Myrel Schlaffer (pictured above left with her daughter Heather) was diagnosed with terminal bile duct cancer at the age of 61, and came to Northwestern Medicine™ for treatment. Here, Schlaffer received care from Joshua Hauser, MD, an internist with expertise in palliative care.

Palliative care focuses on providing patients with relief from the symptoms, pain and stress of a serious illness, whatever the diagnosis. The goal of palliative care is to improve quality of life for both the patient and family. Care is provided by a collaborative team of doctors, nurses, social workers, chaplains and other specialists who work with a patient’s other doctors to provide an extra layer of support. Palliative care is appropriate at any age and at any stage in a serious illness, and can be provided together with curative and life-prolonging treatment.

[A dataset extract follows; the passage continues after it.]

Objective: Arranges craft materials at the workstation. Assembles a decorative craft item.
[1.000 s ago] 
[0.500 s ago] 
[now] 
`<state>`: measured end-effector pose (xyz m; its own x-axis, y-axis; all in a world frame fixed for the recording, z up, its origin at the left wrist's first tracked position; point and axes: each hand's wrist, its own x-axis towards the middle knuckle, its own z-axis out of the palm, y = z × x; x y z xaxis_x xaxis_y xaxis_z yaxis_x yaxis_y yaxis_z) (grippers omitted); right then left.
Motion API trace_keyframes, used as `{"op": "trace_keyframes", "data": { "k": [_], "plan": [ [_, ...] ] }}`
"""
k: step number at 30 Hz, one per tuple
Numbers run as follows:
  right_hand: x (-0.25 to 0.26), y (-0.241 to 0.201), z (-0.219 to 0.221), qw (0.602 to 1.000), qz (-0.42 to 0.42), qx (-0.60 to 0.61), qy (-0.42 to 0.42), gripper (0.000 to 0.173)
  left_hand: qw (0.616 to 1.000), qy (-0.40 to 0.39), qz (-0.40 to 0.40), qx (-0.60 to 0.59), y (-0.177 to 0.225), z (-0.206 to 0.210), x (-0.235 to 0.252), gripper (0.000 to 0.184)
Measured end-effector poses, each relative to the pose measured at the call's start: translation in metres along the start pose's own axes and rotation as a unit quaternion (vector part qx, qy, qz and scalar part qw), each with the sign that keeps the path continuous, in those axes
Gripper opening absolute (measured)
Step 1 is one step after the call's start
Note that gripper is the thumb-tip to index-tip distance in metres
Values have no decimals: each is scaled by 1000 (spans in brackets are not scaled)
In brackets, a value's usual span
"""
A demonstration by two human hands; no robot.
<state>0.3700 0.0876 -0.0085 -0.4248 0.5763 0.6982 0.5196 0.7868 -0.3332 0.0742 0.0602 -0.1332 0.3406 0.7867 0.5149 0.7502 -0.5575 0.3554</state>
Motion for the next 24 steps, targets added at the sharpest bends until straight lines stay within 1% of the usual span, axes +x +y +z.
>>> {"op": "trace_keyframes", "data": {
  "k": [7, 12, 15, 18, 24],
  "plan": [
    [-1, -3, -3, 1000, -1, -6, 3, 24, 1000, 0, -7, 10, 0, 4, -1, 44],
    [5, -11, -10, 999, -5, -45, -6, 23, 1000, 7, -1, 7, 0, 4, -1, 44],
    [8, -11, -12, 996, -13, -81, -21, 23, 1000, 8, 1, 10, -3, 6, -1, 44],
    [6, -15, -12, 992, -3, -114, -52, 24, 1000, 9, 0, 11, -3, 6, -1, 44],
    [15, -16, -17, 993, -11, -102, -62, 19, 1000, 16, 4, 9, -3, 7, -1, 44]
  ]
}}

After Schlaffer’s passing, her daughter, Heather Gustafson, and the Women’s Council of Realtors made a special donation to Northwestern’s Palliative Care program in her memory. Explains Gustafson, “Our wish is that the Palliative Care Arts Program will empower patients and their families to communicate and better cope with the life-threatening illnesses they are facing.”

Their first gift helped to purchase books (three for adults and one for children) which are given out at clinicians’ discretion to help family members who are dealing with end-of-life issues of a loved one.

Once the books were purchased and being distributed, Gustafson explored how she could help to impact the lives of even more patients. Her mother had always had a love and appreciation for art, and this inspired Heather to fund a Palliative Care Arts program at Northwestern. Thanks to Gustafson’s donation, the hospital engaged an arts therapist, Audra Eisin-Banazek, to work one-on-one with palliative care and hospice patients and their families.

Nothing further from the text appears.